• _DIRECTIONS_
An exact transcription is needed, beginning at the line with "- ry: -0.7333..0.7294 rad" and ending at the last line of the listing, with pictures left out and nothing else added.

• _RAW DATA_
%%
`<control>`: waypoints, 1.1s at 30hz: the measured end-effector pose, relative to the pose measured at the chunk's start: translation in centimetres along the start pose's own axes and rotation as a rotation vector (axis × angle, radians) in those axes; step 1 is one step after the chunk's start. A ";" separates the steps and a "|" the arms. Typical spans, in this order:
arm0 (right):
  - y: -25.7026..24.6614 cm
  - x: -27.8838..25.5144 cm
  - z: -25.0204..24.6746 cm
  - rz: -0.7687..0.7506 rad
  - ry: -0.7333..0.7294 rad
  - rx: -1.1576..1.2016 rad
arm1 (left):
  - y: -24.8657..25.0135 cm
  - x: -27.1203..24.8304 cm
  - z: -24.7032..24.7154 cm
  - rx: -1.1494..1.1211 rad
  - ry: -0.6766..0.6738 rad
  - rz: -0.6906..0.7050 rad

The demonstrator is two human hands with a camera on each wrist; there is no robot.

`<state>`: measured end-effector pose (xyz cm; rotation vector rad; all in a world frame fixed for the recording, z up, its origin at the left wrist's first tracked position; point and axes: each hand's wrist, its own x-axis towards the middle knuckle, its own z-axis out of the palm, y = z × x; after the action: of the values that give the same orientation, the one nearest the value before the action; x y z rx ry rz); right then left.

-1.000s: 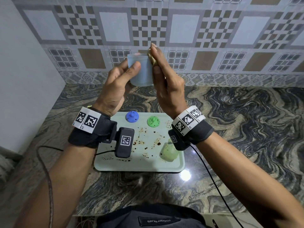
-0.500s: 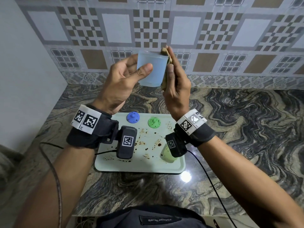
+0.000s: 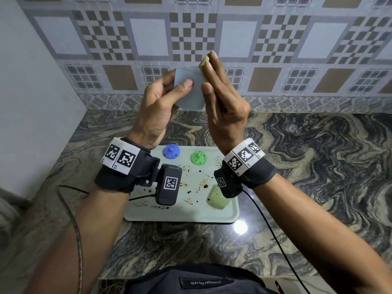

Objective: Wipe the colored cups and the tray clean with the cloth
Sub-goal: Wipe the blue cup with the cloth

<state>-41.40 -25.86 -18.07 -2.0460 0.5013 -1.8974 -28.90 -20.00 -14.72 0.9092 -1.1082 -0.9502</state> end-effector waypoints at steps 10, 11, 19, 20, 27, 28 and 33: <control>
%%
• _EXPECTED OUTPUT_
  - ry: -0.7333..0.7294 rad
  - rx: -1.1576..1.2016 rad
arm1 (left):
  - y: -24.8657..25.0135 cm
  - x: -27.1203..24.8304 cm
  - z: -24.7032..24.7154 cm
  - rx: -1.1494..1.1211 rad
  - ry: -0.6766..0.6738 rad
  - rz: -0.6906..0.7050 rad

The demonstrator is two human hands with a camera on each wrist; there is no robot.

`<state>`: measured end-effector pose (xyz cm; rotation vector rad; all in a world frame fixed for the recording, z up, its origin at the left wrist's first tracked position; point and axes: each hand's wrist, its own x-axis towards the middle knuckle, its own z-axis out of the palm, y = z × x; after the action: of the values that give the same orientation, the one nearest the value before the action; x y z rx ry rz); right then left.

-1.000s: 
-0.500s: 
+0.000s: 

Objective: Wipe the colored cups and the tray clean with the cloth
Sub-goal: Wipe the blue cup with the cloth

<state>-41.40 -25.86 -18.07 -2.0460 0.5013 -1.8974 -28.90 -20.00 -14.72 0.9092 -1.1082 -0.9502</state> end-effector waypoints at steps 10, 11, 19, 20, 27, 28 and 33: <control>

No further output is needed for this exercise.